### Exercise
Among these entries, how many lines contain "command"? Say the number and nothing else.

### Record set
####

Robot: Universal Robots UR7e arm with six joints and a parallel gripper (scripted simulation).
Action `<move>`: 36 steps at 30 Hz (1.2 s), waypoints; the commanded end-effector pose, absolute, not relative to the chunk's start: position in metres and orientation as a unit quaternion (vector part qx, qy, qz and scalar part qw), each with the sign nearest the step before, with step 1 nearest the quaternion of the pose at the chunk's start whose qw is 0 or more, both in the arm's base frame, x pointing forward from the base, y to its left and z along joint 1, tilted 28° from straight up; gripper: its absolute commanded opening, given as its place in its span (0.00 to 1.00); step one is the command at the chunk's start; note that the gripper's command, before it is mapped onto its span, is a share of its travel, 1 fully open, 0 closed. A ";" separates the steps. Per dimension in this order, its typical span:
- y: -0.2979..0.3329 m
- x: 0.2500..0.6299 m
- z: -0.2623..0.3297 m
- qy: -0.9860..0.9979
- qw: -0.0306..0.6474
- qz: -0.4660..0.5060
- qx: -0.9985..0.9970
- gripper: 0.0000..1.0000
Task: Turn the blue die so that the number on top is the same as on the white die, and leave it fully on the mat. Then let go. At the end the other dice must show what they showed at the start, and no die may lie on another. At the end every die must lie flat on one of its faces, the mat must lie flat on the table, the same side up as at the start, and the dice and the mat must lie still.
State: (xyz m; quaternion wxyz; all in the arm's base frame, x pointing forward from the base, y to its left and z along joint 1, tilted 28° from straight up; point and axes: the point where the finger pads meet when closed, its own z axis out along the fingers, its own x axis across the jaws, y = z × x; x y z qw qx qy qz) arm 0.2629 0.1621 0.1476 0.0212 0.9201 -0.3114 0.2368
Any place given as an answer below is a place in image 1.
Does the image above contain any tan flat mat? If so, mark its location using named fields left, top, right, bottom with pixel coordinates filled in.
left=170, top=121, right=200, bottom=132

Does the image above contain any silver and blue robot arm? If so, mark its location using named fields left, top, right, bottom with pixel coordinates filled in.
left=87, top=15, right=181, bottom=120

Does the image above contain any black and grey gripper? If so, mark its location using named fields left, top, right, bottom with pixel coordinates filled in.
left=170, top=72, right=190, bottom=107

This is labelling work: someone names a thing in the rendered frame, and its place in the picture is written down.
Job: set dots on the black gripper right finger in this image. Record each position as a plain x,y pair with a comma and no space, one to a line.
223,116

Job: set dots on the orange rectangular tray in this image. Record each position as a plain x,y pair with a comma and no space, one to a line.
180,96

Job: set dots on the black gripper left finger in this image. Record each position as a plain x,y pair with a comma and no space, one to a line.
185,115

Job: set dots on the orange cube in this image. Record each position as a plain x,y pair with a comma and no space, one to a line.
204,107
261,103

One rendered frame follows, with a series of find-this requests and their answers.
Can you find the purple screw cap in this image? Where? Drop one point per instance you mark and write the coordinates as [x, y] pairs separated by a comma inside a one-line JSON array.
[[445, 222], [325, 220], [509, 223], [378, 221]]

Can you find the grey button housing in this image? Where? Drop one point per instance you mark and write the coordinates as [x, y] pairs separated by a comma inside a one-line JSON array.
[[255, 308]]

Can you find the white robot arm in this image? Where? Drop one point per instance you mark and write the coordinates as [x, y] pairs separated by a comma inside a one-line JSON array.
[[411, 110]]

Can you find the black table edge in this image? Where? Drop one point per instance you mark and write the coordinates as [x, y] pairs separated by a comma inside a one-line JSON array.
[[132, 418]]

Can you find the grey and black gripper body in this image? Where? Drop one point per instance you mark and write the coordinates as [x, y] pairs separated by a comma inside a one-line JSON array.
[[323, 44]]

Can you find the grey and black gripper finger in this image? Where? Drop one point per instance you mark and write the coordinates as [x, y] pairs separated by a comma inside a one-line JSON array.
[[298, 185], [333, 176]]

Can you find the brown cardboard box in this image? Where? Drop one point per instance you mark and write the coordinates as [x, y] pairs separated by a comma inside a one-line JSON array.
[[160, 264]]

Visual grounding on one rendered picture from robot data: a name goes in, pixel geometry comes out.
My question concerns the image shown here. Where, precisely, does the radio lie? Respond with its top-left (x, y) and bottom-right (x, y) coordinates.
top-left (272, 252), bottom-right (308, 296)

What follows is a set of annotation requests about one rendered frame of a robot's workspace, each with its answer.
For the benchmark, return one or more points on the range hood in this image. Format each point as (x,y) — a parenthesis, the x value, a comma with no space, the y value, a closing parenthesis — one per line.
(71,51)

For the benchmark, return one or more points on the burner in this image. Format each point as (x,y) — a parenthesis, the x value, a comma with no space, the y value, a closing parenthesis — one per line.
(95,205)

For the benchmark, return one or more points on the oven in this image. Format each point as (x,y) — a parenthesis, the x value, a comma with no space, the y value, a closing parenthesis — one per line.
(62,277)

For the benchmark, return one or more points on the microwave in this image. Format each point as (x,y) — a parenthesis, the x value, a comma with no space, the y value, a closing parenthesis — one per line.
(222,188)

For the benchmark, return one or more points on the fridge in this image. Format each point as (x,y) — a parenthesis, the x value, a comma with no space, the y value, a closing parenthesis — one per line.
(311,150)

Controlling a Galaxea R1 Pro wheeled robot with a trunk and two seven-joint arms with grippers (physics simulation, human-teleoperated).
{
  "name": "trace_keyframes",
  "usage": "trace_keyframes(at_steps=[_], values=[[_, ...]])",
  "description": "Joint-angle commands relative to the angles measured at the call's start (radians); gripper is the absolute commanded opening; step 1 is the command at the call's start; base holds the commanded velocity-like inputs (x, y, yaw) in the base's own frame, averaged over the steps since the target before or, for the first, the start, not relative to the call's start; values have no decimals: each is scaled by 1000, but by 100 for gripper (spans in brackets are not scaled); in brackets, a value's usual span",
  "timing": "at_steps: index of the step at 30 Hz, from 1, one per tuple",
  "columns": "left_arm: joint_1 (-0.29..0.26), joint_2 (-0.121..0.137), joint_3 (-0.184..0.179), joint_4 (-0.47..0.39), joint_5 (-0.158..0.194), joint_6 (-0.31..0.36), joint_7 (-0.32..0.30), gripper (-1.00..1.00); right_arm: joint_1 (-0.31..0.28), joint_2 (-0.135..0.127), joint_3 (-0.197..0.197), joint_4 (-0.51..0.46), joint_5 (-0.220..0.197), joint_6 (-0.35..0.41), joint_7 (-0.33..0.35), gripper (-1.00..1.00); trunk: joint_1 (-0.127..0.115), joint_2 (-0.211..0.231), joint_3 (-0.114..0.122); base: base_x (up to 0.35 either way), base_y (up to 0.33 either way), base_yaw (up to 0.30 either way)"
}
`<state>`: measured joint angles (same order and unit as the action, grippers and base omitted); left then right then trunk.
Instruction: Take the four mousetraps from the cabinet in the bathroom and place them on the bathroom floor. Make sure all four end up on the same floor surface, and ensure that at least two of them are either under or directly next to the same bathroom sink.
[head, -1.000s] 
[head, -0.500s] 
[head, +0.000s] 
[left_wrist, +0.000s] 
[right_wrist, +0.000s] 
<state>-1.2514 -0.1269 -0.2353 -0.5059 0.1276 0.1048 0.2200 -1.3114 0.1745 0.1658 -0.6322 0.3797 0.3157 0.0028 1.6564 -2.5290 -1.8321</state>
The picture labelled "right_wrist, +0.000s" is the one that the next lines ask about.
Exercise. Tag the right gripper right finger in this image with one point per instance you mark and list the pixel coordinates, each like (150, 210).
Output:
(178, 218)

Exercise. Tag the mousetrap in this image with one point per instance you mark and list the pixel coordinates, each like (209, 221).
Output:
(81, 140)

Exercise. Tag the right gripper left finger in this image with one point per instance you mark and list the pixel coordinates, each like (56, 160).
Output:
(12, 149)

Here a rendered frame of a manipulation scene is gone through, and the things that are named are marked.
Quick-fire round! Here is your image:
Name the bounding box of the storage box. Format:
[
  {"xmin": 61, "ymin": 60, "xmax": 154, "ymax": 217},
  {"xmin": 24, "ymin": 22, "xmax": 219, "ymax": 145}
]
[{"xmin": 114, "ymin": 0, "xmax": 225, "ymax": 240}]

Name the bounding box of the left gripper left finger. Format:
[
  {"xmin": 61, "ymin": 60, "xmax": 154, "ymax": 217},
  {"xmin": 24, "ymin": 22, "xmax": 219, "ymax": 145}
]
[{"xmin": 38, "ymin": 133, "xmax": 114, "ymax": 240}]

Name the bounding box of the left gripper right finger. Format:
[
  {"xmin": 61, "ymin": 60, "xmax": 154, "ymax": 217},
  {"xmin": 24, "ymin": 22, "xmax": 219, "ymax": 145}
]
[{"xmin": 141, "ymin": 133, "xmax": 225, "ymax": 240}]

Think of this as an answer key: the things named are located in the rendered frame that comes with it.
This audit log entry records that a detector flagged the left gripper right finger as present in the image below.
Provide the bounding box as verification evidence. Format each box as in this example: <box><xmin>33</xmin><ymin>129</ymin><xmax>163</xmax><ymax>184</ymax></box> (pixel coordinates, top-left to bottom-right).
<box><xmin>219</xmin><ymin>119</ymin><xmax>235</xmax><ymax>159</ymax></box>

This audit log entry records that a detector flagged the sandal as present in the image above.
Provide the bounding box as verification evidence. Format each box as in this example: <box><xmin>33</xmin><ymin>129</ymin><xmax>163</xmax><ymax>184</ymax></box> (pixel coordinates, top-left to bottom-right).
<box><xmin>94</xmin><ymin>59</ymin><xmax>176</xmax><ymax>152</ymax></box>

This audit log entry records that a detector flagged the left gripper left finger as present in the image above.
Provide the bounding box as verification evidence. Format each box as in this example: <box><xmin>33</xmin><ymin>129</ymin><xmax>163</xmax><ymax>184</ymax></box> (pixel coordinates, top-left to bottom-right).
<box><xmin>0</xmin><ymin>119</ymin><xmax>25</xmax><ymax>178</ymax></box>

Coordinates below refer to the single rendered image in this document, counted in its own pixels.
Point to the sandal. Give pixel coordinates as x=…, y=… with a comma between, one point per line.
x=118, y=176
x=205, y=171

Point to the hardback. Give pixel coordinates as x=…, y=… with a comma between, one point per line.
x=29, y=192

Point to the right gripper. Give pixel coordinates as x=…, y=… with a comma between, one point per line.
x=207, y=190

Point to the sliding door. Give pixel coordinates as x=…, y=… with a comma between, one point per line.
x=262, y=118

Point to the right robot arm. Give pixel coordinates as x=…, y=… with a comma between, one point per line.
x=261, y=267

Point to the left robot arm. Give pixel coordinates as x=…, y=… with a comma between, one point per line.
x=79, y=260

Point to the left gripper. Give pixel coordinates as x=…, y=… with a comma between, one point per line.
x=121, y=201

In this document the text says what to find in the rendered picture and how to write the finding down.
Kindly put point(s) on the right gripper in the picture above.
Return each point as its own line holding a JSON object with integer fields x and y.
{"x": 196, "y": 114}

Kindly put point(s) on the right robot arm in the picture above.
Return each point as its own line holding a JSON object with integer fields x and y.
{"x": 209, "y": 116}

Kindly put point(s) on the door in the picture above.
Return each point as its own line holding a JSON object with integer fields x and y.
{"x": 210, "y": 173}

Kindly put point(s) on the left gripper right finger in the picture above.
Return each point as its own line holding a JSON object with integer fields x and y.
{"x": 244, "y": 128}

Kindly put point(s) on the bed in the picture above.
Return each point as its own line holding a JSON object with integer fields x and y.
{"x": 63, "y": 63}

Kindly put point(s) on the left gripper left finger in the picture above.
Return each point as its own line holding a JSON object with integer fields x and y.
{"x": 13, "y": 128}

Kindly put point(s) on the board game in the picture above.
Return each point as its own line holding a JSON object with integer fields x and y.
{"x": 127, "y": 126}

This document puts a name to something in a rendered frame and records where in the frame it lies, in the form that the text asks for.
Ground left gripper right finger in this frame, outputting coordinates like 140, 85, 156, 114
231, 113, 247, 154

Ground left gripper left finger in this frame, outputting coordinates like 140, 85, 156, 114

####

### Answer
2